Phillips believes that this refor­mu­la­tion of male iden­tity that excluded masochism made mas­culin­ity ‘bla­tantly misog­y­nisitc, emo­tion­ally inept and homo­pho­bic’. She also believes that it was this new mas­culin­ity which led in part to the ‘cor­rec­tive’ of fem­i­nism. Iron­i­cally, the exclu­sion of masochism from the male psy­che has pro­duced a pub­lic sce­nario of their pun­ish­ment and chas­tise­ment by women which con­tin­ues today. The fem­i­nist is Ms Whiplash.’

So I think presenting ‘dangerous masochism’ as a problem confined to ‘oppressed’ women reinforces the gender binary, and the culture in which men are presented as sadists to victimised women.

Whilst I am sure people reading this might say, ‘yes, but this was a crime, not the consensual actions of a couple engaging in S and M’ I don’t remember seeing those people celebrating consensual S and M relationships.
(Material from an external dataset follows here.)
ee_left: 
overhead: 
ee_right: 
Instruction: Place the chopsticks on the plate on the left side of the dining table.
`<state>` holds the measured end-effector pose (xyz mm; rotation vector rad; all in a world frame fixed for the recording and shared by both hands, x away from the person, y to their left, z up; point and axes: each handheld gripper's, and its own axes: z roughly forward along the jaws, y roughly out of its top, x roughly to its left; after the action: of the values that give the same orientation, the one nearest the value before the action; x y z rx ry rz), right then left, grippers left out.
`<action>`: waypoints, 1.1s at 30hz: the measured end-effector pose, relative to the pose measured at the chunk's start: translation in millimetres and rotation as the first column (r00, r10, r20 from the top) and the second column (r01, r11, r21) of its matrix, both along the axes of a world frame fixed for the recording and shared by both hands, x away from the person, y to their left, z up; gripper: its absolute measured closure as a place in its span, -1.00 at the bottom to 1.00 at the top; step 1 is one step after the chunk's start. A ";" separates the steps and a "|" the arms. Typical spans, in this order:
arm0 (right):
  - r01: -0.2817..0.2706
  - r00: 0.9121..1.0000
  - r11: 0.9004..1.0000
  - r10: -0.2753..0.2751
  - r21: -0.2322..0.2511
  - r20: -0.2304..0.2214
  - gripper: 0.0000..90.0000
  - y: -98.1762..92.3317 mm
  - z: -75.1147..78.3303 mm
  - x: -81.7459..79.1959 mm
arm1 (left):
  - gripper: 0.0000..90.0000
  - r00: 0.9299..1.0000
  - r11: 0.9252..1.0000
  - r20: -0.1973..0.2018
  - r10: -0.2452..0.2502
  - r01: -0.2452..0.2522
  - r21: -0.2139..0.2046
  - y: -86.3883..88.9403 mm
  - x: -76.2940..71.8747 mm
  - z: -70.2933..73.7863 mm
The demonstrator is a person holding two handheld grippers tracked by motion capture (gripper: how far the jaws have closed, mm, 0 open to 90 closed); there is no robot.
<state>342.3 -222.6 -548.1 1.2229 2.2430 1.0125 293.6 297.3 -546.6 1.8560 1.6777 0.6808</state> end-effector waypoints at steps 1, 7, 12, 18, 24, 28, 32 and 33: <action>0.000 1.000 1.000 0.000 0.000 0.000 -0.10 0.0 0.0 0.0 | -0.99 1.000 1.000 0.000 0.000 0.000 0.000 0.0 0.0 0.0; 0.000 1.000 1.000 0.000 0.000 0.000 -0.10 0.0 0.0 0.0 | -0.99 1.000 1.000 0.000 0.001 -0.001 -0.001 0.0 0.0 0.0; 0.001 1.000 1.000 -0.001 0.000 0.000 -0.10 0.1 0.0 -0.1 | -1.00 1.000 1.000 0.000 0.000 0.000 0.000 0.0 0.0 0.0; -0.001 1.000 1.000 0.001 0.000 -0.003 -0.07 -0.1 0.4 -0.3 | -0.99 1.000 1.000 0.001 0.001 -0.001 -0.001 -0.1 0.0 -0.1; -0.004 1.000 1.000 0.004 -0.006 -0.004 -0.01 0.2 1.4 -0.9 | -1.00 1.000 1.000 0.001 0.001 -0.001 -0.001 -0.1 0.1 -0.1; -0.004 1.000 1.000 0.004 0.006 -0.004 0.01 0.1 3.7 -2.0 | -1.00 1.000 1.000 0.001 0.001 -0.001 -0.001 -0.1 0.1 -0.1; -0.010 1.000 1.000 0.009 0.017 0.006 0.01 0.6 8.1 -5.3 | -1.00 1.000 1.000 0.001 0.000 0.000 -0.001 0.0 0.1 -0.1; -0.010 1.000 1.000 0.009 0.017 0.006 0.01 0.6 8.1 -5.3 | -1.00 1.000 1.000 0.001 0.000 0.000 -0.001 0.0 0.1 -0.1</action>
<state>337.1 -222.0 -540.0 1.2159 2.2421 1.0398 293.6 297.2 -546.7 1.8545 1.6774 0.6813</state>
The only time this topic gets raised in most circles seems to be when someone gets badly hurt against their will (usually a woman), or when it results in a court case.

The people who have rushed to pass judgement on those young women, I do not think are helping those or other young people be open about their sexual feelings, which, if Freud, Simpson and I are to be believed, inevitably will include masochism.

And in their crusade against Brown, which, incidentally does not seem to take into account the feelings or voice of Rihanna, they are, in my view, on a hiding to nothing.